3. Design rooms that serve a purpose.
Crawford advises before the decorating begins, ask yourself, “What am I doing I this room?” That’s your starting point—identifying the purpose of the space so the room is functional. “So if you’re watching TV, you want a comfortable couch that you can lounge in,” she explains. “But if it’s a more formal room where you’d have company, you might want to sit up a little more.”
4. Create a warm and welcoming environment (and not have guests worried about messing something up).

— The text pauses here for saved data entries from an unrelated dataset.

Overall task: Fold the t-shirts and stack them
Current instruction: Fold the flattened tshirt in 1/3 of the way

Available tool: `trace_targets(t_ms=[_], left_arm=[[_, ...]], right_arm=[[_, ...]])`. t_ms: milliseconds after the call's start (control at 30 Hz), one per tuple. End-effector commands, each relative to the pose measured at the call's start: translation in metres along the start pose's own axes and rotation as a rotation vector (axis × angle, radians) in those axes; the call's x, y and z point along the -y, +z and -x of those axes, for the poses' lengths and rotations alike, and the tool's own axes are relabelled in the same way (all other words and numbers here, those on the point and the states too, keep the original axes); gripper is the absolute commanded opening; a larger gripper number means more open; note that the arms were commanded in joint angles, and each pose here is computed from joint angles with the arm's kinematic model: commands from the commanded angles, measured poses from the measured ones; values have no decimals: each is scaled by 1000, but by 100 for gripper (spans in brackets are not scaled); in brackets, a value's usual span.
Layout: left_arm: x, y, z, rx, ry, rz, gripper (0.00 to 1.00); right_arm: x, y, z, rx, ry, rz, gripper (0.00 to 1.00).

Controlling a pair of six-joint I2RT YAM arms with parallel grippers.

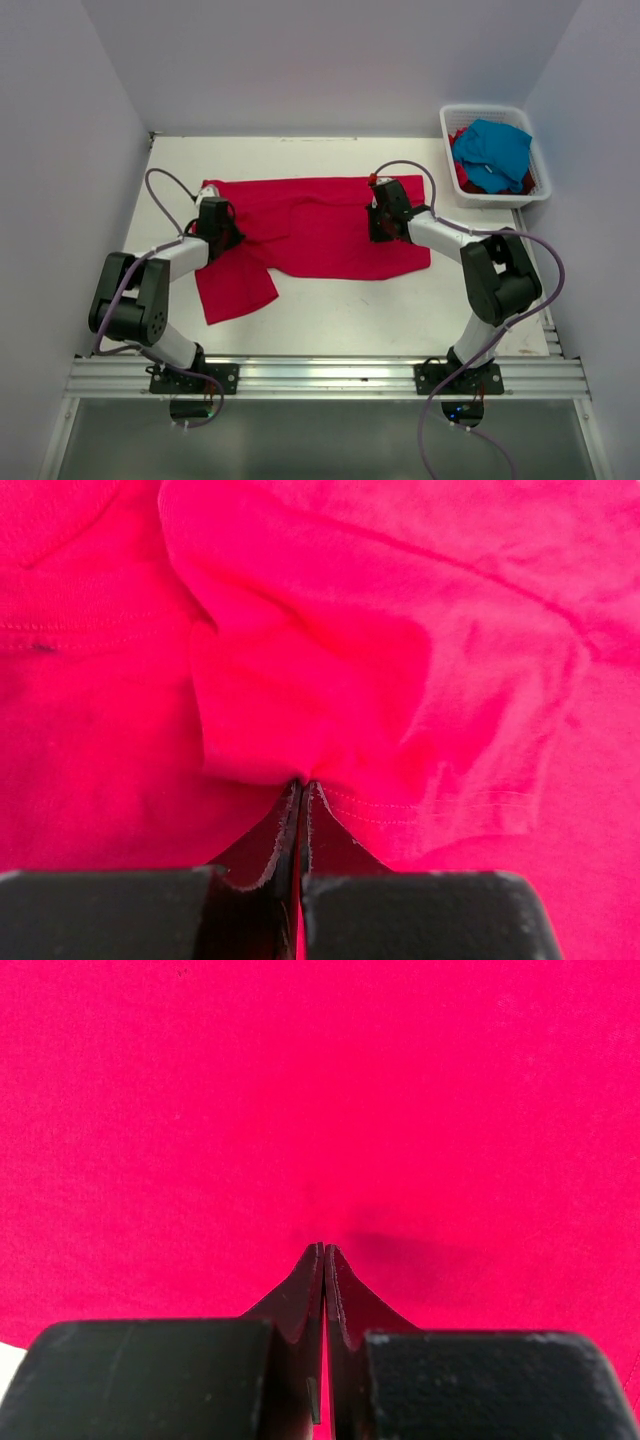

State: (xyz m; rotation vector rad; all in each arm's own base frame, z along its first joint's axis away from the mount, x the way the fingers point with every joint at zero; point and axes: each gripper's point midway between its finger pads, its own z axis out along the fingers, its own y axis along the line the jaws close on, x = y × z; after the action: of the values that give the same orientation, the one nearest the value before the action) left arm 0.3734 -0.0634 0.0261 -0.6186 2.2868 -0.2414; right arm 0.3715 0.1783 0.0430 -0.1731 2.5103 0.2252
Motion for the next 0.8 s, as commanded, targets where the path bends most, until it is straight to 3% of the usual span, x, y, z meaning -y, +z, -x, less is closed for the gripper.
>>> trace_targets(t_ms=[0, 233, 533, 600, 767], left_arm=[[30, -21, 42, 106, 16, -80, 0], [38, -20, 50, 110, 34, -83, 0], [40, 16, 44, 60, 53, -57, 0], [41, 28, 41, 50, 54, -54, 4], [43, 44, 41, 53, 57, -54, 27]], right_arm=[[-2, 1, 8, 15, -14, -6, 0], [-2, 2, 8, 11, -14, -2, 0], [-2, 0, 7, 11, -15, -5, 0], [-1, 1, 7, 10, -14, -5, 0], [-1, 0, 6, 10, -16, -5, 0]])
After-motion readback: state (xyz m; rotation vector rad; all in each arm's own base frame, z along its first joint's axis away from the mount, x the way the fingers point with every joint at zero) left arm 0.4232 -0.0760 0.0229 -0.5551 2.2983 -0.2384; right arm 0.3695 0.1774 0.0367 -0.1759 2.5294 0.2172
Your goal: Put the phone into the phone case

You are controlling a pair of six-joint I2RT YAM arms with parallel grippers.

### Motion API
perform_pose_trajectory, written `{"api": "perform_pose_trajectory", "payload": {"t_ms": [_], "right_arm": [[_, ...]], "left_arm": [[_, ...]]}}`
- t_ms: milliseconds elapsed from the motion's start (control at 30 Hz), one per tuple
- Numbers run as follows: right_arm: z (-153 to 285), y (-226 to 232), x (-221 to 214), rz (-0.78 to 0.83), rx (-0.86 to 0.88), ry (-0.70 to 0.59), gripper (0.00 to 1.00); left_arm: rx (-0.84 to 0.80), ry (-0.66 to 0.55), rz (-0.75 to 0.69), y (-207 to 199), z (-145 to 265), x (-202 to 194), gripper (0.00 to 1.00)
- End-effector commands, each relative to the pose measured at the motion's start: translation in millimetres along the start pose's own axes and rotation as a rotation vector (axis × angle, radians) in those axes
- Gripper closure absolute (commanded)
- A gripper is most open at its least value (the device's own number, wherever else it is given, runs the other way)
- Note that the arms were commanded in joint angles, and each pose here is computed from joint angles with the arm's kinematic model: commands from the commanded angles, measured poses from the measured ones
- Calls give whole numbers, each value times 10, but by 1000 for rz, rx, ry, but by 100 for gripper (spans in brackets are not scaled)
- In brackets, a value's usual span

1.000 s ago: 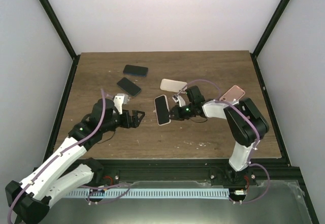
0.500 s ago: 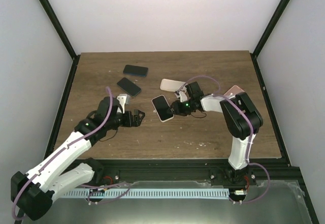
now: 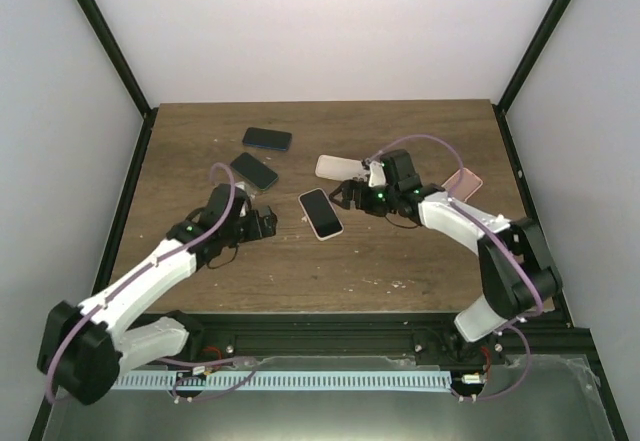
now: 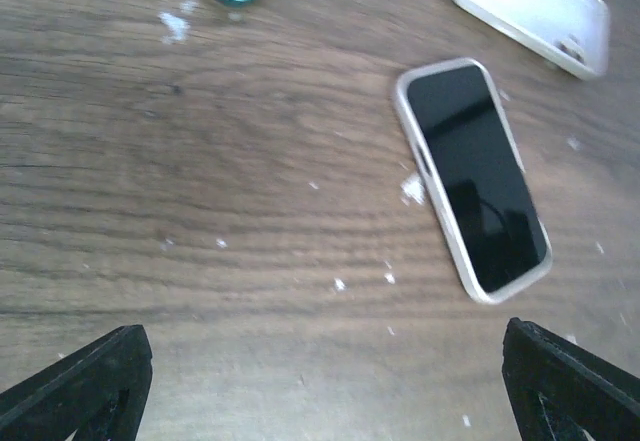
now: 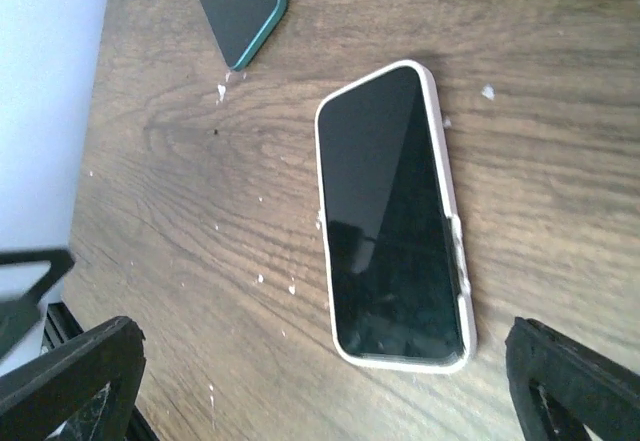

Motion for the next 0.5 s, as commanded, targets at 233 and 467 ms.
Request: {"api": "perform_pose_trajectory", "payload": {"t_ms": [233,467], "right_arm": [[549,127,-146,4,-44,-87,0],[649,48,-193,49,-111,-103,0]], "left_arm": [[229,-82,441,415,-575,669,6],[418,-90,463,597,-1019,1039,10]]}}
Point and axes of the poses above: each gripper's point midway between its finger pads, its own z axis back along the fingers, its own y axis along the line the jaws close on, x = y × z, the point moved 2 cm from there along z, back along the fingers, and after that the axes turned 4 degrees about z, right-handed, at the moved point
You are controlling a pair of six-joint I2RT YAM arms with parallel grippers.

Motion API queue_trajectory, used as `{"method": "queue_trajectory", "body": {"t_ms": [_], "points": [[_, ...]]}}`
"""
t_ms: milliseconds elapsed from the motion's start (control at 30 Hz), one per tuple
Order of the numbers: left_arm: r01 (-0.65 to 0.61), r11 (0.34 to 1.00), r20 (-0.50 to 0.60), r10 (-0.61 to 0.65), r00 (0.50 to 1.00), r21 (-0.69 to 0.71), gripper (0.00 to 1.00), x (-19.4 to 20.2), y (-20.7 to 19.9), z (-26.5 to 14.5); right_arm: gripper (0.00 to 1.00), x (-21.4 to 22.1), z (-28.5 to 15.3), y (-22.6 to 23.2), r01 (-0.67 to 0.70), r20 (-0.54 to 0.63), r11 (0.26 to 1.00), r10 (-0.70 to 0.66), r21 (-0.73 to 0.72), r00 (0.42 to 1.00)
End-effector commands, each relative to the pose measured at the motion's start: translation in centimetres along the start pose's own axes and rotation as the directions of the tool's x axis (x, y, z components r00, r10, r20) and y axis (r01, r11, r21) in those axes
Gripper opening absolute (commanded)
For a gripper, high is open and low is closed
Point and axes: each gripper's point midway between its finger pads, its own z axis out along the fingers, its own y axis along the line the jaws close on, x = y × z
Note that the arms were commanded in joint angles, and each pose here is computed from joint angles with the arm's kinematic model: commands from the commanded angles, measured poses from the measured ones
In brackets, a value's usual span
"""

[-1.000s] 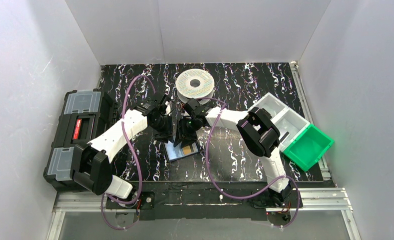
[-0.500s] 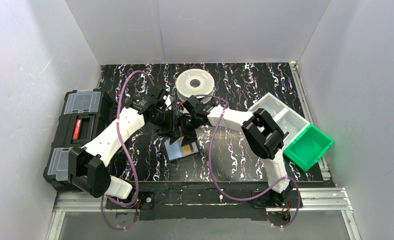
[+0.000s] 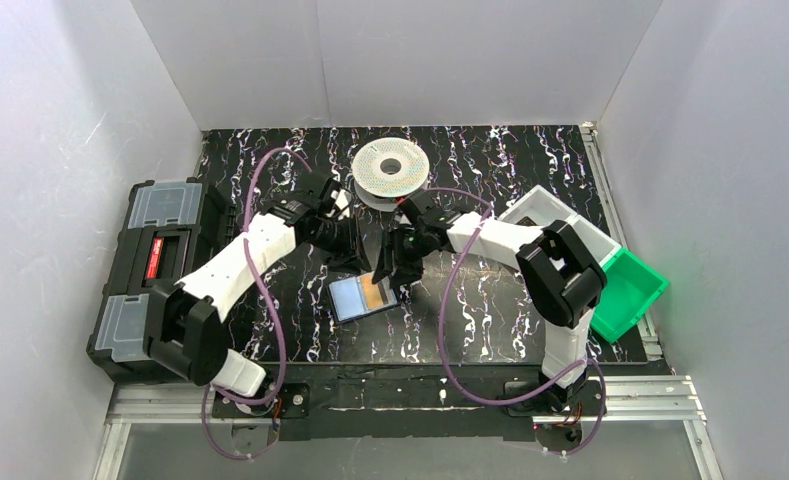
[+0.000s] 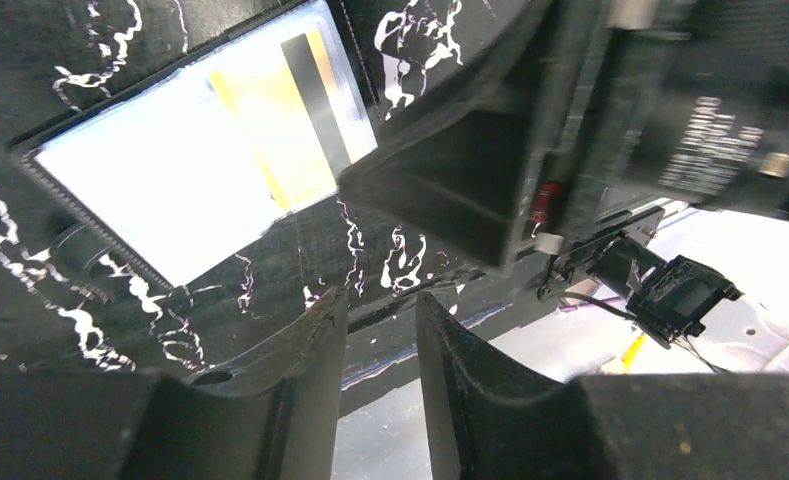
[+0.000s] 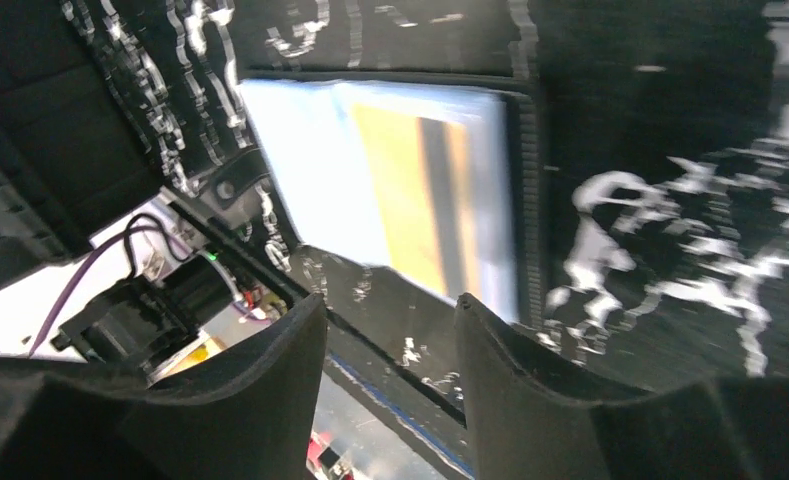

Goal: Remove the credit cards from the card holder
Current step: Remove the credit card from the card holder.

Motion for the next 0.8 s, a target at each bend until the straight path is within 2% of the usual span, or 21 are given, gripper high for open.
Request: {"method": "queue_trajectory", "body": {"t_ms": [0,300,767], "points": [[0.067,0.996,-0.072,-0.064,0.995,0.053,0.31,0.4,0.2,3.2,0.55,-0.3,-1.8,-1.3,0.028,0.051,0.999,-0.031,0.043,0.998],[0.155,0.988,-0.138,-0.151,0.979,0.019,0.29,1.3,3.1,8.4,0.37,-0.4,-1.8,-2.1,0.063,0.044,0.994,-0.067,0.092,0.997],[0.196,0.980,-0.170,-0.198,0.965,-0.031,0.28,2.7,6.5,11.1,0.29,-0.5,-0.1,-2.2,0.069,0.001,0.990,-0.069,0.122,0.998]]}}
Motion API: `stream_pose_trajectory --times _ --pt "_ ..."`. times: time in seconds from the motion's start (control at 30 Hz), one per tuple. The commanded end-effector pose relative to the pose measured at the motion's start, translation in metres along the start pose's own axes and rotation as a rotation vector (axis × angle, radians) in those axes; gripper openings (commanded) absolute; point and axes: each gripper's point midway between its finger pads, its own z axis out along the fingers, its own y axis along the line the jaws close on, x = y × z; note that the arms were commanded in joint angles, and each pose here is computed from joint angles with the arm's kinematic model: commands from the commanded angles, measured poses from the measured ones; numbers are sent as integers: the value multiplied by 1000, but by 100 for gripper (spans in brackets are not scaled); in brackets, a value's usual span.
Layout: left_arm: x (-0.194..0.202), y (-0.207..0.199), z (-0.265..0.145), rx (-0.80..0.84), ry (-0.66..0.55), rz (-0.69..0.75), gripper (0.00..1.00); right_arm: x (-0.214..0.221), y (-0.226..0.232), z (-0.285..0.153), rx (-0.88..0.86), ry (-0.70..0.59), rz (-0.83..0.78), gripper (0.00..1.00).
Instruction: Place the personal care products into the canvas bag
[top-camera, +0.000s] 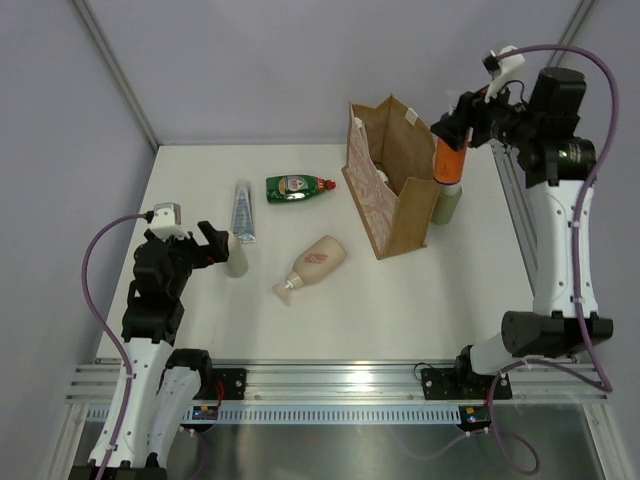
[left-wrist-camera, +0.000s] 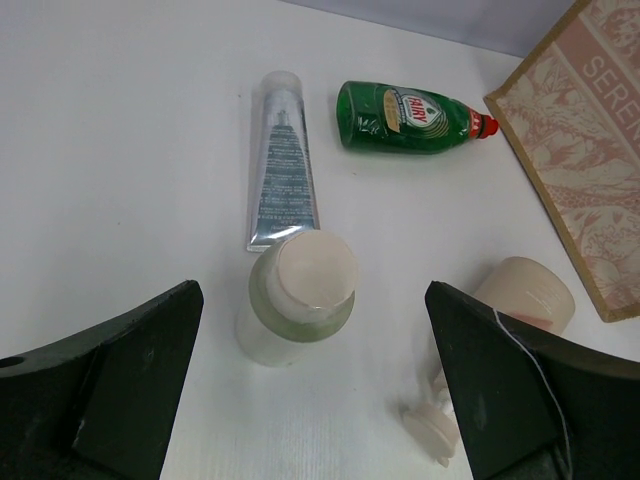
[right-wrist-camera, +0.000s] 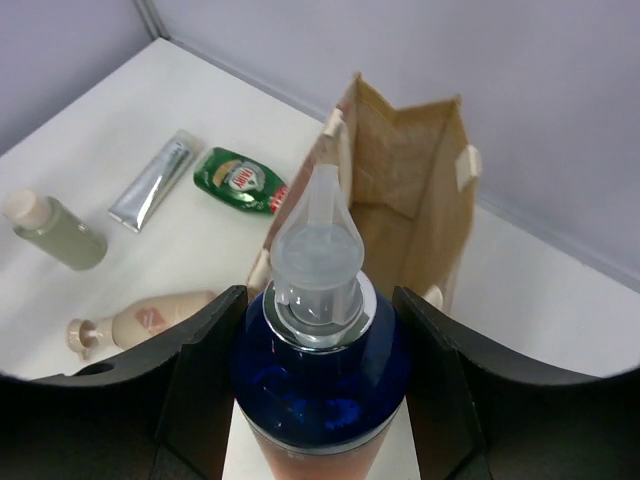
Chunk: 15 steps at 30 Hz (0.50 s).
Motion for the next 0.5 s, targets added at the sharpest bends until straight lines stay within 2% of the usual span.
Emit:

Crawford is a big fan of homes with a casual feel—a stylish space where she and her family can retreat to, even when they’re barefoot and in a swimsuit on their way to or from the water. “In our house in Cabo we had all stone floors because we wanted that indoor-outdoor vibe,” says Crawford. She likes her homes to be relaxing—not a place where guests have to be on alert. “I always say I want to be in a no-coaster household,” she says. "I don’t want ‘precious things’ that cause people to feel like ‘can I set my glass down?’ or ‘can I put my feet up?’” To create a more carefree environment, Crawford relies on plenty of leather, suede and stone that only look better with wear over time.
5. Have a statement design element.
Crawford and Gerber are building a house in Palm Springs, which she already has big plans. Her eye is on Silestone by Cosentino's Eternal Marquina stone with black and white veins for a striking addition to their kitchen. “I want to use that in the kitchen, but just on the island, with a waterfall edge,” she says. Crawford appreciates a practical surface that also happens to be a design statement.
6. Ensure the space is practical.
Along with being laidback and comfortable Crawford’s homes were designed around her family’s needs. At her Muskoka cottage, she has a shuffleboard table, bunkbeds in the kids’ rooms so they can have their friends stay over and enough seating for the many guests they have at the cottage at the same time. Crawford loves the kitchen in her Muskoka home because it can fit so many people. “I have a huge island,” says Crawford, “eight people can sit around one end of it, so my kids and their cousins can all sit there.” And she made sure it’s a practical space for cooking, too. “The space between the island and the sink is wide enough so people can pass,” says Crawford. “My mom and sister can be in there with me, and everyone can be cooking, and you’re not getting underfoot.”
7. Your home should feel like you.
Crawford explains that her homes all look different—her Cabo home was “very Riccardo Beretta-contemporary and Mexican Art Dec,” her place in Malibu was inspired by an Aman resort and her Muskoka cottage is like a Ralph Lauren log cabin—and yet her visitors tell her they all have the same feel. “Each one of them feels like home but in a different way,” says Crawford She assumes it’s because they have a similar floorplan—one with “good flow” that works for her family, and she always has candles or incense going for ambiance and warmth. “We always want guests to be comfortable,” she says.